Preinitialized video modes: As an alternative to letting the VESA driver set up a screen mode, the driver has become able to reuse an already initialized mode, which is useful if the VESA mode is already initialized by the boot loader. If the screen is initialized that way, the preinit attribute of the config node can be set to "yes" to prevent the driver from changing the mode. This way, the driver will just query the current mode and make the already initialized framebuffer available to its client.

Audio

We observed certain hardware platforms (in particular VirtualBox) to behave strangely after ALSA buffer-underrun conditions. It seems that the VirtualBox audio driver plays actually more frames than requested by ALSA's writei function, resulting in recurring replay of data that was in the buffer at underrun time. As a work-around for this problem, we zero-out the sound-hardware buffer in the condition of an ALSA buffer underrun. This way, the recurring replay is still there, but it is replaying silence.

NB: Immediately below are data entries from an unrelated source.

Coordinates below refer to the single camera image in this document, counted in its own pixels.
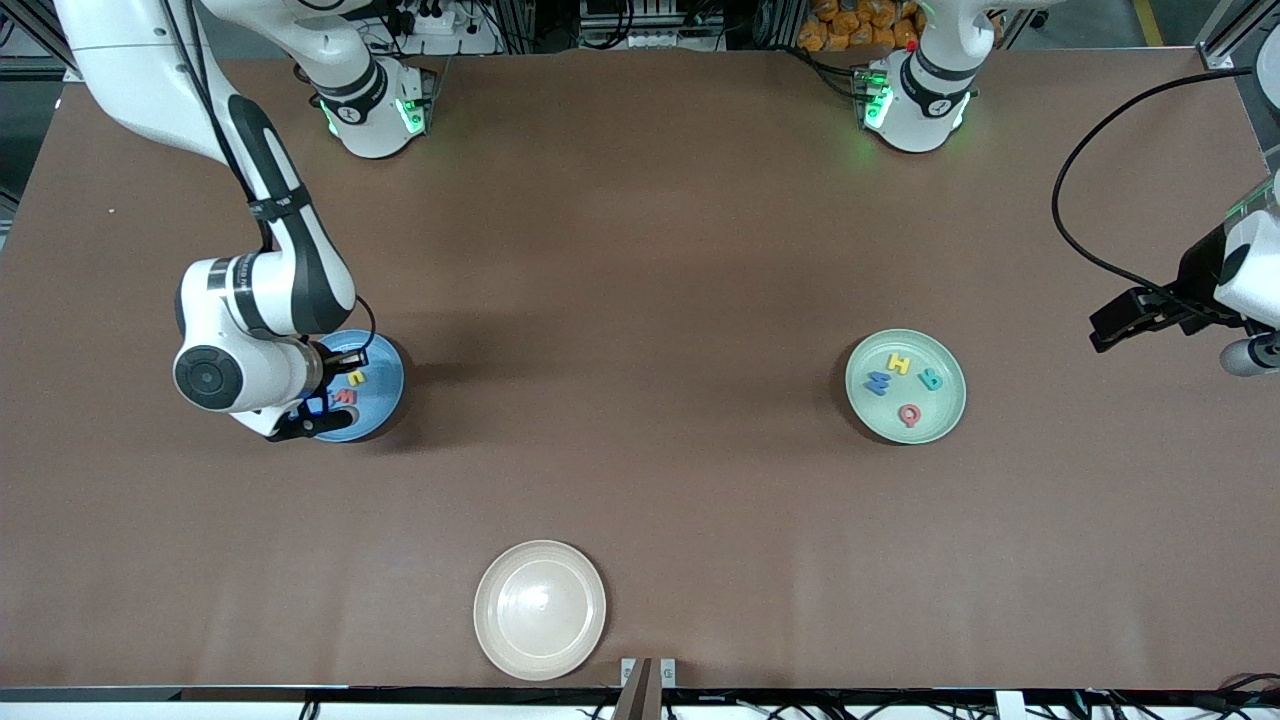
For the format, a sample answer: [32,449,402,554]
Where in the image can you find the blue plate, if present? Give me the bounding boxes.
[300,329,406,443]

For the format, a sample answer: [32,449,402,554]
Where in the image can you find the light green plate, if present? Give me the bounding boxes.
[845,328,968,445]

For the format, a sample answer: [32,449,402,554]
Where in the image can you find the beige plate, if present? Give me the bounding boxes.
[473,540,608,682]

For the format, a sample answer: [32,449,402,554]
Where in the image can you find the white power strip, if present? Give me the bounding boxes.
[395,0,501,56]

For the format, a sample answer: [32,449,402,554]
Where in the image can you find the orange net bag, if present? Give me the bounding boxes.
[797,0,921,53]

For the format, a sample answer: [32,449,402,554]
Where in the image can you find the black equipment rack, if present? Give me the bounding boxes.
[578,0,726,51]

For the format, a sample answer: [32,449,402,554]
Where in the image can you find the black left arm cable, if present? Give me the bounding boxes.
[1050,68,1256,306]

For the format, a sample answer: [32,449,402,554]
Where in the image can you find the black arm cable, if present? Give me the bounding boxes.
[1050,68,1256,306]
[185,0,378,353]

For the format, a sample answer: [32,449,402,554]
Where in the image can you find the aluminium frame post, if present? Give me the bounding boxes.
[0,0,81,83]
[1195,0,1280,71]

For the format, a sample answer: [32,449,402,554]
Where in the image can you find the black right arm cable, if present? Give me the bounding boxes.
[185,0,378,353]

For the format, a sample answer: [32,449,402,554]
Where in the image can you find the black floor cable bundle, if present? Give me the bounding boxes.
[1215,672,1280,716]

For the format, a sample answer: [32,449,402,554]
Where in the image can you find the metal table edge bracket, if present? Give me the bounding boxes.
[612,657,678,720]

To improve the support for sporadic audio output, we added a check for the PCM state for buffer underruns prior issuing the actual playback. In the event of an underrun, we re-prepare the sound card before starting the playback.

Furthermore, we implemented the new flush and channel-synchronization abilities of the Audio_out_session interface for the DDE Linux driver.

Paravirtualized Linux

To support the demo scenarios that showcase the paravirtualized Linux kernel, we enhanced our custom stub drivers of the OKLinux kernel. Thereby, we have reached a high level of integration of OKLinux with native Genode services, including audio output, block devices, framebuffer output, seamless integration with the Nitpicker GUI, and networking. All stub drivers are compiled in by default and are ready to use by specifying a device configuration in the config node for the Linux kernel. This way, one Linux kernel image can be easily used in different scenarios.

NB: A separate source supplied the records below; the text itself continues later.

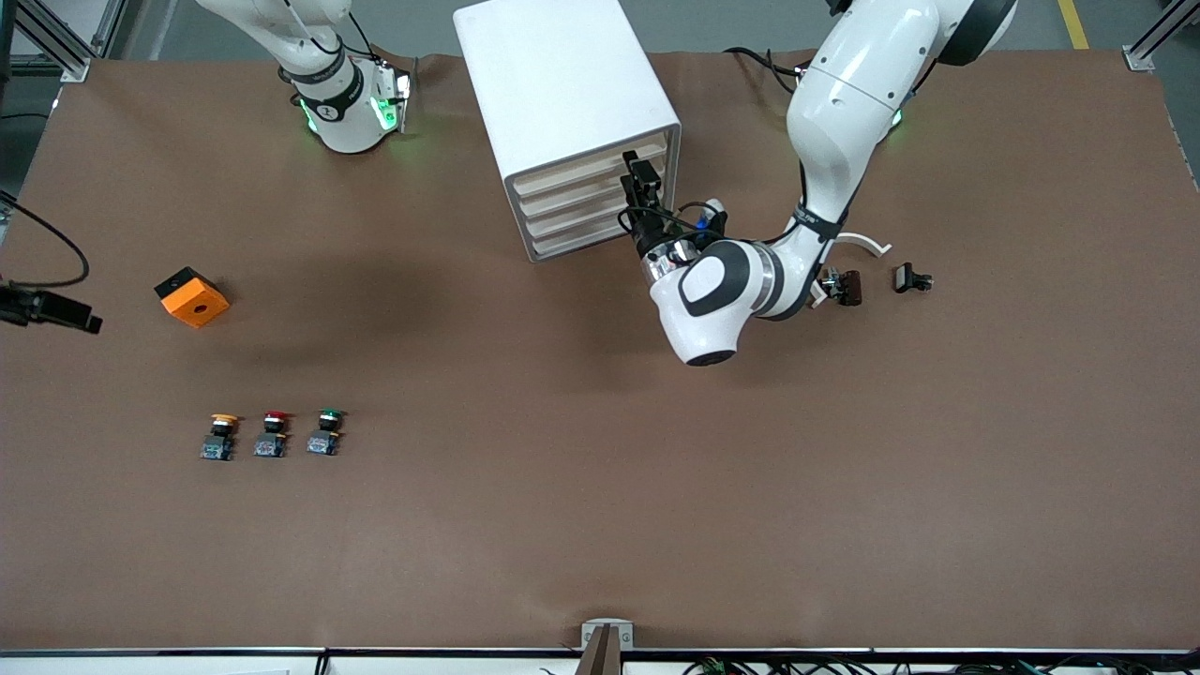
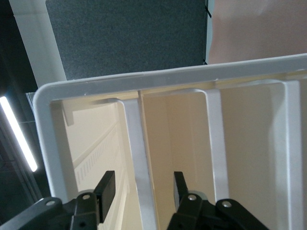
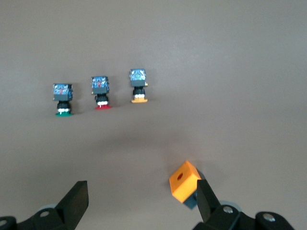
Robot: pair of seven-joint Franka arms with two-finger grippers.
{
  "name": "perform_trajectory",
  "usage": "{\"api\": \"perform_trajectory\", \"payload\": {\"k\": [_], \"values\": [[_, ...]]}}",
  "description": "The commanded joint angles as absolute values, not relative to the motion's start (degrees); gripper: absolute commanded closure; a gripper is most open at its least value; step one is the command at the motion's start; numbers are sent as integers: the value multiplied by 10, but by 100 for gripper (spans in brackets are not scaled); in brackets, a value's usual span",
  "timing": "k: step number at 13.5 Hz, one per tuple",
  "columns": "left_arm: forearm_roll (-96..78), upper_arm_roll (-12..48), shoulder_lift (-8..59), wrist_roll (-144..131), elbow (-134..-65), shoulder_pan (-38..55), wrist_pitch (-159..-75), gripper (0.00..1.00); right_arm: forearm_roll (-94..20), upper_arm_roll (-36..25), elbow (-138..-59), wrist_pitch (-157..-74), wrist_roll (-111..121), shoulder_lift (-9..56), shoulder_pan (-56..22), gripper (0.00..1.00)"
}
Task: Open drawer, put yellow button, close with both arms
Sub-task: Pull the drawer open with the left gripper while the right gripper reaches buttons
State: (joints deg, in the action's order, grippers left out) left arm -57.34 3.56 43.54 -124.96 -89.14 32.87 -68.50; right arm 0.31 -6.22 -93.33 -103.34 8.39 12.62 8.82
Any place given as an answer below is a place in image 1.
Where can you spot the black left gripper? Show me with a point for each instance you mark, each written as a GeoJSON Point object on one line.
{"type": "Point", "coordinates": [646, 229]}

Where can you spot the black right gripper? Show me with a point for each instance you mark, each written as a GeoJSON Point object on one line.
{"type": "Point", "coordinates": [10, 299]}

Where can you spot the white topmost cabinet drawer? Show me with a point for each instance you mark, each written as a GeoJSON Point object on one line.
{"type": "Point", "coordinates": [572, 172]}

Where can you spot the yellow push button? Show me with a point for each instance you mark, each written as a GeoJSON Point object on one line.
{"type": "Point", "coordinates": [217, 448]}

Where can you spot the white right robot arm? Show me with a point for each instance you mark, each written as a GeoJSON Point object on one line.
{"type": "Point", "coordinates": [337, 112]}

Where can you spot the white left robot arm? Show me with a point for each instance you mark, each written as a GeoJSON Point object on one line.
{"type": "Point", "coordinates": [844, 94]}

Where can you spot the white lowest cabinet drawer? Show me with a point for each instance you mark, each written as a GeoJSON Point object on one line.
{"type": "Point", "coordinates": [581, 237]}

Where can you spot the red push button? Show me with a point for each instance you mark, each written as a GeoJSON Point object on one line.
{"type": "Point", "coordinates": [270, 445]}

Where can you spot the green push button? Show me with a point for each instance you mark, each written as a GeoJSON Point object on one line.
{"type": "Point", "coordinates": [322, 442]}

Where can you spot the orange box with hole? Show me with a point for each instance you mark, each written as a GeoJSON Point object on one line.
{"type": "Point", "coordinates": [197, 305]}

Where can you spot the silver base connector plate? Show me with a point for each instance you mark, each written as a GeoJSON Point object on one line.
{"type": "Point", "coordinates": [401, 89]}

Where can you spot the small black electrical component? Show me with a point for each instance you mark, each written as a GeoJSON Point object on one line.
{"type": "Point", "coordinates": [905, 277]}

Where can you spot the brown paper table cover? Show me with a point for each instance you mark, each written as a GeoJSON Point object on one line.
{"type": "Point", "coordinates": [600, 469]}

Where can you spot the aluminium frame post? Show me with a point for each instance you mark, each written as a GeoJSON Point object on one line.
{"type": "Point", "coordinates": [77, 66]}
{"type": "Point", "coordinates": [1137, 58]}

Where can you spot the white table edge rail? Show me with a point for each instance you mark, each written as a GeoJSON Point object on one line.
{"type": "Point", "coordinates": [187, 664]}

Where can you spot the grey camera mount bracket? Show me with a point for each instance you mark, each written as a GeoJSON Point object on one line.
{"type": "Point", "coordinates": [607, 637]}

Integration with the Nitpicker GUI: We enhanced our fbdev stub driver with a mechanism to merge view reposition events. If a X11 window is moved, a lot of subsequent events of this type are generated. Using the new optimization, only the most recent state gets reported to Nitpicker, making the X11 GUI more responsive.
UnionFS: As we noticed that unionfs is required by all our Linux scenarios, we decided to include and enable the patch by default.
Network support: With the introduction of the nic_bridge, multiple networking stacks can run on Genode at the same time, which paves the way for new use cases. We have now added a stub driver using Genode's Nic_session interface to make the new facility available to Linux.
Audio output: We adapted the ALSA stub driver to the changes of the Audio_out_session interface, using the new channel synchronization and flush functions. Thereby, we optimized the stub driver to keep latency and seek times of Linux userland applications reasonably low.
Removed ROM file driver: With the addition of the Block_session stub driver, the original ROM file driver is no longer required. So we removed the stub. For using ROM files as disk images for Linux, there is the rom_loopdev server, which provides a block session that operates on a ROM file.
Asynchronous block interface: To improve performance, we changed the block stub driver to facilitate the asynchronous mode of operation as provided by the Block_session interface. This way, multiple block requests can be issued at once, thereby shadowing the round trip times for individual requests.

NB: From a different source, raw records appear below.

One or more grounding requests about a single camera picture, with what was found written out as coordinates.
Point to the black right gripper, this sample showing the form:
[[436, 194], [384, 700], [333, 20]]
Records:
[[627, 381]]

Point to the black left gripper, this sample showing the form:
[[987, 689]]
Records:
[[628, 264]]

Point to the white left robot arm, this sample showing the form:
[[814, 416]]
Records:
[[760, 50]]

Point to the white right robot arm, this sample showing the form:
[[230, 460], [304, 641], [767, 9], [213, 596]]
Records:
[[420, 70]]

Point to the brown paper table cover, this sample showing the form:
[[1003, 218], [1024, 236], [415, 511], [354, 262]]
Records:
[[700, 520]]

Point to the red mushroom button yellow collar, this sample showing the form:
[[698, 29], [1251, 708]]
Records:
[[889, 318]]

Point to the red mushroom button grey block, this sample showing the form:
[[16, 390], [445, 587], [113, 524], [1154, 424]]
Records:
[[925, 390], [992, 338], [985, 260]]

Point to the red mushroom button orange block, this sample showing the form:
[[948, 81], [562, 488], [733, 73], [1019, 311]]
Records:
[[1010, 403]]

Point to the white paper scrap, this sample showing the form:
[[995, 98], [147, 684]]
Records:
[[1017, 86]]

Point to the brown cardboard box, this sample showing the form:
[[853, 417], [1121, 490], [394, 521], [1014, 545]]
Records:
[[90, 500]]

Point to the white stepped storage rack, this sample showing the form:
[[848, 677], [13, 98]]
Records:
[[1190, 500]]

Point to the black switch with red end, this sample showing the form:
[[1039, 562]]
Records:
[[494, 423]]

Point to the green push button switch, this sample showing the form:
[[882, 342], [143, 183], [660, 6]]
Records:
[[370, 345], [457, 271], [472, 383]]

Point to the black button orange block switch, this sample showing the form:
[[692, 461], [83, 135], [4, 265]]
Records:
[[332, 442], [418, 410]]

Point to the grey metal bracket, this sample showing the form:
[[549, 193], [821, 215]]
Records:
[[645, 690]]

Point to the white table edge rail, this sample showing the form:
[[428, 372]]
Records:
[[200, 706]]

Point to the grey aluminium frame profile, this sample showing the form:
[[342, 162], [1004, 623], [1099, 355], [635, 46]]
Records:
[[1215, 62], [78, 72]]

Protocol stacks and libraries

Gallium3D / Intel GEM

We improved the cache handling of our DRM emulation code (implementing drm_clflush_pages) and our EGL driver, thereby fixing caching artifacts on i945 GPUs. Furthermore, we added a temporary work-around for the currently dysfunctional sequence-number tracking with i945 GPUs. On this chipset, issuing the MI_STORE_DWORD_INDEX GPU command used for tracking sequence numbers apparently halts the processing the command stream. This condition is normally handled by an interrupt. However, we have not enabled interrupts yet.

To prepare the future support for more Gallium drivers than i915, we implemented a driver-selection facility in the EGL driver. The code scans the PCI bus for a supported GPU and returns the name of the corresponding driver library. If no driver library could be found, the EGL driver falls back to softpipe rendering.

lwIP

We revised our port of the lwIP TCP/IP stack, and thereby improved its stability and performance.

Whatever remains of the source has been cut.